LACROIX Impulse specializes in Artificial Intelligence, Machine Learning, Deep Learning and Computer Vision.

Artificial Intelligence

LACROIX Impulse specializes in Artificial Intelligence, Machine Learning, Deep Learning and Computer Visionwe offer customized support to companies willing to integrate AI based applications.   

Artificial intelligence covers the domain of computer systems able to perform tasks normally requiring human intelligence or animal intelligence, such as visual perception, speech recognition, decision-making, and translation between languages.

  • Natural language processing (text to speech, speech to text),
  • Visual perception (machine vision, image recognition)
  • Social intelligence (human feeling, emotion and mood simulation)
  • Planning and optimization (intelligent agent, multi-agents)
  • Expert systems (problem solving)
  • Robotics (motion and manipulation)




Machine Learning & Deep Learning

Machine Learning is a subdivision of AI while Deep Learning is a subdivision of Machine Learning. Machine learning focuses on enabling systems to perform tasks without explicit programming. Deep Learning does the same, but it is based on artificial neural networks (ANN).

Impulse has been developing its skills in Machine Learning and Deep Learning to design the most relevant customer solutions whether algorithms are located on edge or on premise.

Systems based on machine learning and deep learning require a two phases approach:

  •  First one is called the training phase. It refers to the process  of creating a machine learning algorithm/model and making it learn.
  •  The second one is the inference phase and refers to the process of using a trained machine learning algorithm to make a prediction.

Two complementary technologies


Machine learning and deep learning can’t be opposed to each other. Deep learning can analyze images, videos, and unstructured data in ways machine leaning can’t easily do.  It requires less ongoing human intervention and offers better performance but it also requires a lot more computational power than machine learning.

Deep learning divides the car recognition task into various layers: one algorithm layer learns how to recognize the tires, another one the wheel, etc. Once connected to each other, these layers have integrated an overall capacity to recognize cars so that each time a new image is presented they can indeed recognize the correct vehicle. 

Drivers of Success

Machine learning can be classified according to their drivers of success in the industry:

  • Supervised learning
  • Transfer learning
  • Unsupervised learning
  • Reinforcement learning

In supervised learning and transfer learning approaches, engineer needs to train the model with data that have been previously labelled (annotated). Creating labelled data is expensive as the task is often done manually (annotating all cars, all trucks and all pedestrians in an image for instance). 

While supervised learning trains the model from scratch, transfer learning leverages on an already trained model with a generic dataset and retrains the model with a limited amount of specialized labeled data. Generic dataset such as public dataset can be used but intellectual property rights and compliancy with GDPR have to be checked prior using them.

In unsupervised learning approach, there is no need to annotate the data, which does not mean there is no need for a dataset. The algorithms discover hidden patterns or data groupings without the need for human intervention. Unsupervised learning is suitable for making predictions for instance.   

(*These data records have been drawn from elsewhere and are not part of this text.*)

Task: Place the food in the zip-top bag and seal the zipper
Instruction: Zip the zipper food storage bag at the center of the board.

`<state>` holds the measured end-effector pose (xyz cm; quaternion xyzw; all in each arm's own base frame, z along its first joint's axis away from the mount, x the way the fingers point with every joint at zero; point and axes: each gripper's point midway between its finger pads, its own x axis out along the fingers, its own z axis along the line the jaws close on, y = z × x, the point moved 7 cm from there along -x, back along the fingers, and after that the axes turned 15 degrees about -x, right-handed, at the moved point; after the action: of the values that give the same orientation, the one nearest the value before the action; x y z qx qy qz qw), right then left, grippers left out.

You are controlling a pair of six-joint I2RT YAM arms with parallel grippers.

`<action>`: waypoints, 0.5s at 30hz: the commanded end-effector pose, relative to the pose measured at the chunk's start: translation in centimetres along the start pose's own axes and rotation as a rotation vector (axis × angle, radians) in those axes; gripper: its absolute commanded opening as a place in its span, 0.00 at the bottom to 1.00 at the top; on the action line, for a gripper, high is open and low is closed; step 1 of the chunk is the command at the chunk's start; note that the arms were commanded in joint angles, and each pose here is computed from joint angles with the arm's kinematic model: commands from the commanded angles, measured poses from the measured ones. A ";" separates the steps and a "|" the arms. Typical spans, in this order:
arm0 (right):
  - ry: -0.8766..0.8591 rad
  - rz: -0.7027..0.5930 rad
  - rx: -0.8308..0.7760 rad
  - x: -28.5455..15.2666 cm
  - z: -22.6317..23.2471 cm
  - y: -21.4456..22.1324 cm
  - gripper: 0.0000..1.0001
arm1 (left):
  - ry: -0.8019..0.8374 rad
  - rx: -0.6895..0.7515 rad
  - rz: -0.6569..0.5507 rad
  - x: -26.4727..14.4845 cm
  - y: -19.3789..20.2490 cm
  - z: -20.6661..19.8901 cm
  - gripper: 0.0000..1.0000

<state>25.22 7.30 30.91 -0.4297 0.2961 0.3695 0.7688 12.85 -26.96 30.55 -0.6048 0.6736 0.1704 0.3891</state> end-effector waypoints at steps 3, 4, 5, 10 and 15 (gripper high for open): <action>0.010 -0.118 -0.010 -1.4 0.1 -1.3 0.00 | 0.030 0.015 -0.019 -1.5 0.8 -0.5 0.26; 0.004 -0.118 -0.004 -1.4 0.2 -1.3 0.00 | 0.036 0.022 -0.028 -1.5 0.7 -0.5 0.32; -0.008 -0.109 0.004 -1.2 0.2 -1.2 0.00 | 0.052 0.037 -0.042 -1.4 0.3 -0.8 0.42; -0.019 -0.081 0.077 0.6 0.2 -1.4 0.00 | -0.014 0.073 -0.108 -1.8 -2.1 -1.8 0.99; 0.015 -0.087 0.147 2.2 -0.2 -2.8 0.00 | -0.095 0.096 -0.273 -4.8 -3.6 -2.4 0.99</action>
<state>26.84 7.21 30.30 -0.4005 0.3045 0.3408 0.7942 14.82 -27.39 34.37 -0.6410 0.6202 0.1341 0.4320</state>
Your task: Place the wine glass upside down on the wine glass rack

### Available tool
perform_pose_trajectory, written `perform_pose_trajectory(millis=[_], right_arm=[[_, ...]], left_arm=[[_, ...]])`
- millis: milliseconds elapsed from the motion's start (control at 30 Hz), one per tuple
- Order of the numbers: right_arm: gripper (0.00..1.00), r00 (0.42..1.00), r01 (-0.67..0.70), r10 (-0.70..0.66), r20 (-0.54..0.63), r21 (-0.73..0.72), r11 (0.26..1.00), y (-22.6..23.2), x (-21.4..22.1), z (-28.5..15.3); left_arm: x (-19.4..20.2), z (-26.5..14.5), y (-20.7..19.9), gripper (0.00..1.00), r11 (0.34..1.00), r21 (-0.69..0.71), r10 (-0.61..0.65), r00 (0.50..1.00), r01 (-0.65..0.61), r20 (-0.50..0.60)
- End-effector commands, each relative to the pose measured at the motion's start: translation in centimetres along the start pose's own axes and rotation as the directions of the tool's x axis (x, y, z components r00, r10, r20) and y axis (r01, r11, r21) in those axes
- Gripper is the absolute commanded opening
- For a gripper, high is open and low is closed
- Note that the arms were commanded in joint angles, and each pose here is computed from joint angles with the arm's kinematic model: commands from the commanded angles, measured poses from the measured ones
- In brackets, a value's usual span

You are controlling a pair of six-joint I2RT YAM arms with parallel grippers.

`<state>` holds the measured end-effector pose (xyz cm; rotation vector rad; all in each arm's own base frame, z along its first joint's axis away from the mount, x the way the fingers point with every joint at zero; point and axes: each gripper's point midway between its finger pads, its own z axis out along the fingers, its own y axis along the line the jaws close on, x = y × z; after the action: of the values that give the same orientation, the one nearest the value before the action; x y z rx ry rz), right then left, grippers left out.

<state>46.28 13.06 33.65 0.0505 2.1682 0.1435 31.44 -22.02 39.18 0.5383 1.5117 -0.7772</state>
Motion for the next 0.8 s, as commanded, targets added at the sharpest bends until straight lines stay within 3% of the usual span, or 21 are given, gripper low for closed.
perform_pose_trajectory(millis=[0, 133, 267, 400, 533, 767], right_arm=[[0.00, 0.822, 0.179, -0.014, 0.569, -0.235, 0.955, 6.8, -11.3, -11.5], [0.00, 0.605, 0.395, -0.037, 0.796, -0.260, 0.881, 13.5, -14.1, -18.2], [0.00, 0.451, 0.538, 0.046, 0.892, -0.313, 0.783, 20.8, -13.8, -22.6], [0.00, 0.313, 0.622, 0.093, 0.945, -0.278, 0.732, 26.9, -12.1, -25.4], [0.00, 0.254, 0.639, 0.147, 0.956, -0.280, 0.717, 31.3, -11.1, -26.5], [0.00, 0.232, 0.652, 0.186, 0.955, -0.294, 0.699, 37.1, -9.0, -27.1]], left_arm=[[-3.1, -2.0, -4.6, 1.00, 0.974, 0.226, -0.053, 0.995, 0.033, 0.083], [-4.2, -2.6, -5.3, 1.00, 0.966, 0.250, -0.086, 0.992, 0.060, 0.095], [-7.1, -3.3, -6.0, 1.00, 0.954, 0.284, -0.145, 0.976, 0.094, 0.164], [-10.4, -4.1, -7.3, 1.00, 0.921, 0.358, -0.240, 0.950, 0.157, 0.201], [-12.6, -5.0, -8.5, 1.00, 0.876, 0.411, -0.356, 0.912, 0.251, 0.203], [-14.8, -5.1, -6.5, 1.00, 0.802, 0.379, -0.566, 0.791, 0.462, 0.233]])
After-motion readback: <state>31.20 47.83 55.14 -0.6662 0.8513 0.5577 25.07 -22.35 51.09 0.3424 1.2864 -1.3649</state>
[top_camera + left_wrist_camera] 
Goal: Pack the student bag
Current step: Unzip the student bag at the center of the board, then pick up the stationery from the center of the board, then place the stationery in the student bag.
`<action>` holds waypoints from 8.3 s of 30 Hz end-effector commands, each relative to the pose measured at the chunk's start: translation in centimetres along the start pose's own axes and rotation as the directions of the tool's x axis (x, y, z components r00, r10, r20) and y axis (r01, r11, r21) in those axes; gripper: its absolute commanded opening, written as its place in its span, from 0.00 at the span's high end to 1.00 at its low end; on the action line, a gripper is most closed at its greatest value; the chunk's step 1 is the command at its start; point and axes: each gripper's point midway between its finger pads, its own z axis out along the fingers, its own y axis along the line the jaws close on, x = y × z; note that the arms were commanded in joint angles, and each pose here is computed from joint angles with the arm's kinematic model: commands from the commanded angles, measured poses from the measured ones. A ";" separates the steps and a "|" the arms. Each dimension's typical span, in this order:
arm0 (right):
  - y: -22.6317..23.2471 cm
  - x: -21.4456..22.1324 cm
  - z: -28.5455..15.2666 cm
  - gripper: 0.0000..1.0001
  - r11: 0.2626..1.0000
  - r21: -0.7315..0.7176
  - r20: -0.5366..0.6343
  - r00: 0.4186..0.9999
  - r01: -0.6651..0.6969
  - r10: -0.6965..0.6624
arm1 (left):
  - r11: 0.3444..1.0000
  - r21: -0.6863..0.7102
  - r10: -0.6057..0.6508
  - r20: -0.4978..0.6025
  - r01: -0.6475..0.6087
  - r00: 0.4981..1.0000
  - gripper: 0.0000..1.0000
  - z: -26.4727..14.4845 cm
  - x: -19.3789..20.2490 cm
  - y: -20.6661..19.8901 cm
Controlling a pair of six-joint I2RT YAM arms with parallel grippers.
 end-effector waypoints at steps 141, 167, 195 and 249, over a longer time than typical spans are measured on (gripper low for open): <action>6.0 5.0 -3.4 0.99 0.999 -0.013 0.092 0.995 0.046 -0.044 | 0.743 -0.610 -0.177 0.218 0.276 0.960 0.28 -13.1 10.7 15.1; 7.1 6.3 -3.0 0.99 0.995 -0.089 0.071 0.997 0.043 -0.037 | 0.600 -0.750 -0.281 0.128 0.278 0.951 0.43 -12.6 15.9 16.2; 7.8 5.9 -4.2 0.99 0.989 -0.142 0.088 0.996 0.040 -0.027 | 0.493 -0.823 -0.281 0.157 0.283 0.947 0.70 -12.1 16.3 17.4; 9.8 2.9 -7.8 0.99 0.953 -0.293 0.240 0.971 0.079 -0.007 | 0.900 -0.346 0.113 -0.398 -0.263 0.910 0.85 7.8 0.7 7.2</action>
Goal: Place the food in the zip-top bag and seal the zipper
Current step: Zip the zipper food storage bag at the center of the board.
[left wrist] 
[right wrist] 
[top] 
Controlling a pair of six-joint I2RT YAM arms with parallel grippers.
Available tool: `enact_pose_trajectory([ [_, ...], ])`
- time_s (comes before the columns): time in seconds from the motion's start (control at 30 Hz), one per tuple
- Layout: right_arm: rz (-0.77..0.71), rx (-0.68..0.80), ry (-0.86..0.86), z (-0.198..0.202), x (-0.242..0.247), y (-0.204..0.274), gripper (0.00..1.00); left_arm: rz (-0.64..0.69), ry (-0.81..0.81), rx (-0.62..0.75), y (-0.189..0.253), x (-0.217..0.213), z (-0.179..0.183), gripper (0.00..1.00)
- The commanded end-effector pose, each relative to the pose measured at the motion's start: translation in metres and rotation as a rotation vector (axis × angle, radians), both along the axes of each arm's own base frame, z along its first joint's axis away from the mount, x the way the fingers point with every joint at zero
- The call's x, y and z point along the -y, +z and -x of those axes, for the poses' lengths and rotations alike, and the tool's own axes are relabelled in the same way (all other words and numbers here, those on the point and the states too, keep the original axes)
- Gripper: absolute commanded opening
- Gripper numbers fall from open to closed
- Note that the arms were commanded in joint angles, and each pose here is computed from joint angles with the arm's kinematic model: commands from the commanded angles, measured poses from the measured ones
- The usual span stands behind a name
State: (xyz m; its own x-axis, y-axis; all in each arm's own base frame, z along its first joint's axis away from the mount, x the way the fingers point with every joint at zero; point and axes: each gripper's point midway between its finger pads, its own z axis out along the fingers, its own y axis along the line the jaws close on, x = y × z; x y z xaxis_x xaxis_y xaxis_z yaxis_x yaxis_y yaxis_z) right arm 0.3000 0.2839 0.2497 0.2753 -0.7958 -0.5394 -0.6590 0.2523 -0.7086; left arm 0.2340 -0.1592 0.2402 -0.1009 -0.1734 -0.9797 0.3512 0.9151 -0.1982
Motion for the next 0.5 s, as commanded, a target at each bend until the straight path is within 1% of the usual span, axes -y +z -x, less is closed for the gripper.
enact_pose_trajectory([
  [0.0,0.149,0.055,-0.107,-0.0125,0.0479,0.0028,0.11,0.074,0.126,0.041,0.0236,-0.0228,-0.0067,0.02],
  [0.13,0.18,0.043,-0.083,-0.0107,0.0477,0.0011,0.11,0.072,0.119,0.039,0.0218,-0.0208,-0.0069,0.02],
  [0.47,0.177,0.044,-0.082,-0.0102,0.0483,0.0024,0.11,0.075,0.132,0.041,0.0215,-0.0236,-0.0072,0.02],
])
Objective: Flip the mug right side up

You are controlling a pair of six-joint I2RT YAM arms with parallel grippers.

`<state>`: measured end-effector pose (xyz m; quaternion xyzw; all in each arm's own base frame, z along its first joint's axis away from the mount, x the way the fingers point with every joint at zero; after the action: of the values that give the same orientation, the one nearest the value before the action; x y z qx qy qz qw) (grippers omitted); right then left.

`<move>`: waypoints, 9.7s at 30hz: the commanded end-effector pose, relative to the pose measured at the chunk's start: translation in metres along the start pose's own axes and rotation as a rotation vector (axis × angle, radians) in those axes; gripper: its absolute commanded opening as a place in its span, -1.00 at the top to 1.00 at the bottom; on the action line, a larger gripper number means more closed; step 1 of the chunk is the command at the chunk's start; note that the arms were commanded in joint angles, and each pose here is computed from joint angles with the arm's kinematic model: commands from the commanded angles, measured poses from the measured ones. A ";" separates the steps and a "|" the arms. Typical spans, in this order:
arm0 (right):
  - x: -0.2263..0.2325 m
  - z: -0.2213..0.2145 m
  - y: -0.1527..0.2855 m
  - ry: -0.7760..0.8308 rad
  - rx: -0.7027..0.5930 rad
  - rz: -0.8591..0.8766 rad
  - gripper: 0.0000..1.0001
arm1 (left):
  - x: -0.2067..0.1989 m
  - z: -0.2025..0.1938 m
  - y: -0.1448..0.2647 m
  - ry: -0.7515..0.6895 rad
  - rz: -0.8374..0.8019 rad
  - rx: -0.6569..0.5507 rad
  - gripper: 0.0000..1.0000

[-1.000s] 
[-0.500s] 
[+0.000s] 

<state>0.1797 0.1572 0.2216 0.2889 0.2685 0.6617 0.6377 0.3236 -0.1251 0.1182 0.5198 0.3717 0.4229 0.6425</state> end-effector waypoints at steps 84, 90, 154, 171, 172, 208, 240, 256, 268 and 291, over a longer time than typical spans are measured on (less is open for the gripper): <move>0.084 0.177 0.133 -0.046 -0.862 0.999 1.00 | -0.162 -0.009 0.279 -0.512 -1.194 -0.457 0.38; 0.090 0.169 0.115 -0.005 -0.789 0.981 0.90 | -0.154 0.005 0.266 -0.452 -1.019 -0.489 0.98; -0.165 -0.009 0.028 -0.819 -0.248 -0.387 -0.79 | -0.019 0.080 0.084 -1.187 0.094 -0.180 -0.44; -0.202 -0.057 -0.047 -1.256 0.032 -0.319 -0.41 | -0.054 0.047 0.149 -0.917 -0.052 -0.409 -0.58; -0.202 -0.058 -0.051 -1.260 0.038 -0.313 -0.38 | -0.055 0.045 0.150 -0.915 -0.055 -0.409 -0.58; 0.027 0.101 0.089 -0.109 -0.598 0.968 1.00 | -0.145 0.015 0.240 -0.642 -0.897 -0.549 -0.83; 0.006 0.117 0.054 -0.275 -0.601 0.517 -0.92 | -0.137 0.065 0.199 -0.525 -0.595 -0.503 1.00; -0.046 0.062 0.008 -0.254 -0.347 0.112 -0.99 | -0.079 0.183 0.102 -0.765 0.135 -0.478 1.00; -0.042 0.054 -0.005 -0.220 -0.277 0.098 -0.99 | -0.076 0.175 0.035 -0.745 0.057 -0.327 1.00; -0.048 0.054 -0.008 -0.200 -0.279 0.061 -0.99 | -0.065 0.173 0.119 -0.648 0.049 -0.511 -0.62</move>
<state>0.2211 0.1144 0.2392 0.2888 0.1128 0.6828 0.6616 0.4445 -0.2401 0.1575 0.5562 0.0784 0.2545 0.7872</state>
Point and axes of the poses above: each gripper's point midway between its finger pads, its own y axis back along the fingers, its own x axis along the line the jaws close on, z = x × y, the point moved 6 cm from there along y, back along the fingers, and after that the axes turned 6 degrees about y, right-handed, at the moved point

In reinforcement learning approach, the machine learning model is trained to make a sequence of decisions. The agent learns to achieve a goal in an uncertain, potentially complex environment. Reinforcement learning is used in domains such as gaming for instance.

Impulse has successfully combined supervised learning, transfer learning and unsupervised learning technics to make predictions of anomaly in video streams where anomaly is characterized by the prevalence and the occurrence of certain behaviors.   


Experts Tradeoffs

Whenever deep learning inference needs to take place on the edge device, tradeoffs have to be done in order to keep computational processing and latency acceptable on the one hand, while keeping precision and recall as high as possible on the other hand. Processing on the edge is particularly useful to reduce overall data bandwidth necessary

Impulse engineers have developed deep knowledge expertise in cutting neural network layers, selecting neural networks fitting with edge platforms computing capability, training networks with specific technics such as quantization aware training, post-training quantization or network pruning.  

We have also gathered experience across projects on how to reduce the amount of training dataset needed to train the neural networks while optimizing the metrics results.